# Johnson Willing To Sell To Jordan



## croco (Feb 14, 2005)

> Charlotte Bobcats owner Bob Johnson said Wednesday afternoon that he "absolutely, unequivocally" would never move the team out of Charlotte, but he left open the possibility of selling his majority stake in the NBA franchise to Michael Jordan.
> 
> "If Michael picked up the phone and said 'I'm ready to be the Bobcats owner,' I'd be more than happy to talk to him about it," Johnson said. "I couldn't think of a better owner to do it. It's really on his timetable, not on my timetable. If he has an interest in doing it, I'm convinced he could put together the economics to do it."
> 
> ...


Pretty strong words.


----------



## nutmeged3 (Apr 11, 2005)

Interesting I'm glad he's got a commitment to keep the team here. Keep losing money and that stance might change but hopefully the wins will change that. Brown has already changed the losing mentality this club had


----------



## Diable (Apr 26, 2005)

It's not like I have any sympathy for the man,but he really got reamed by the nba.I forget what they charged him for the franchise fee,but I think it was 300 million.Then they won't let him have the top pick and they stick him to 75% of the salary cap so that it's impossible for him to immediately field a competitive team...It's just a recipe for failure,especially if you aren't really sharp about drafting and developing players.

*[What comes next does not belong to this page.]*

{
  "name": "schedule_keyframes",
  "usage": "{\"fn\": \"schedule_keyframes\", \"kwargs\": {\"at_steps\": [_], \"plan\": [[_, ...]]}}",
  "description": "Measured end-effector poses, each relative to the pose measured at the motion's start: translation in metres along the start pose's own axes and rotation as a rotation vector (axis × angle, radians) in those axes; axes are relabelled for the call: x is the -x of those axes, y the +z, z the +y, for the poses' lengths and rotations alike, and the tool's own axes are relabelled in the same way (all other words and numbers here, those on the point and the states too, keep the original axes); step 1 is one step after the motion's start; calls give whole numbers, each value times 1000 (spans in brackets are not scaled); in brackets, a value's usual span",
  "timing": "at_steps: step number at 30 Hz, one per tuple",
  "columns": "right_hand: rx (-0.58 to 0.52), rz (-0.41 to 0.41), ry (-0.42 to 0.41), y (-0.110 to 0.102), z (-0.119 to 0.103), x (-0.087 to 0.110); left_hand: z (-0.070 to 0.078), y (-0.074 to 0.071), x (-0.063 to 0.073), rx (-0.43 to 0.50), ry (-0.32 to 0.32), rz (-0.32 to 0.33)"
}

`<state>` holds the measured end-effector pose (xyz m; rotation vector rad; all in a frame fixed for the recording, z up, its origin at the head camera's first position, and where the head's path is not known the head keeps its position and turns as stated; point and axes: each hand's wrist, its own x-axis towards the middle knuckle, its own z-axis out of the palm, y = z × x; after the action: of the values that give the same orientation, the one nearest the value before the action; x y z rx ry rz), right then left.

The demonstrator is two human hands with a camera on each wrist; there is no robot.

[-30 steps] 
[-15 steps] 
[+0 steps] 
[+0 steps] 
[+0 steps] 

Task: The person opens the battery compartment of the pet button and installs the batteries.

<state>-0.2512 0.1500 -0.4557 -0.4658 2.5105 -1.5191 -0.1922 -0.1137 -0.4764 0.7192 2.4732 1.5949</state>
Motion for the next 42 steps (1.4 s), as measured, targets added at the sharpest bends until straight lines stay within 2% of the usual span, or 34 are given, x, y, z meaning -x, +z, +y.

Of course what this really means is that he wants MJ to come in and offer him a bailout like he was Barack Obama.Save me Michael...Save me before I screw this franchise up any worse and have to move to Seattle.


----------



## HKF (Dec 10, 2002)

Diable said:


> It's not like I have any sympathy for the man,but he really got reamed by the nba.I forget what they charged him for the franchise fee,but I think it was 300 million.Then they won't let him have the top pick and they stick him to 75% of the salary cap so that it's impossible for him to immediately field a competitive team...It's just a recipe for failure,especially if you aren't really sharp about drafting and developing players.
> 
> Of course what this really means is that he wants MJ to come in and offer him a bailout like he was Barack Obama.Save me Michael...Save me before I screw this franchise up any worse and have to move to Seattle.


You are right Diable. It was 10 million to each of the 29 teams and 10 million to the league for the full 300 million. Then he had to spend more money to build the team. I also think I called this not too long ago. Jordan will soon be the majority owner (with another major investor - possibly Magic Johnson) within the next two years.


----------



## Coatesvillain (Jul 17, 2002)

There's no way Jordan will put his own money out there to become the majority owner.


----------



## Smithian (Apr 3, 2006)

Michael Jordan basically had free equity when he was a Wizards owner. Is MJ willing to pay up?


----------



## HKF (Dec 10, 2002)

Coatesvillain said:


> There's no way Jordan will put his own money out there to become the majority owner.


Jordan has deep-pocketed financiers, you know this.


----------



## Diable (Apr 26, 2005)

Jordan's net worth was estimated to exceed 400 million after his divorce was completed(a year or two ago).He already owns about a quarter of the team.To become majority owner he'd probably have to put up about thirty or forty million of his own money and borrow another 70 to 100 million.(that's just my guess on the value of about a third of the team)If he wanted to do it then it wouldn't really be a big deal for him.Honestly he'd be foolish to pay a huge sum for this team though.It simply isn't in great shape as a franchise and it's highly likely that Johnson will want more than it's actually worth.

I sort of wonder what impact his relationship with players who endorse the Jordan brand would have.It could be that other owners wouldn't like having another owner writing big checks to their players as he does to Chris Paul and a couple other guys.


----------



## HKF (Dec 10, 2002)

The Jordan Brand is owned by Nike, Diable as a subsidiary. Jordan has all of the overhead paid by Nike. I don't think it really matters.


----------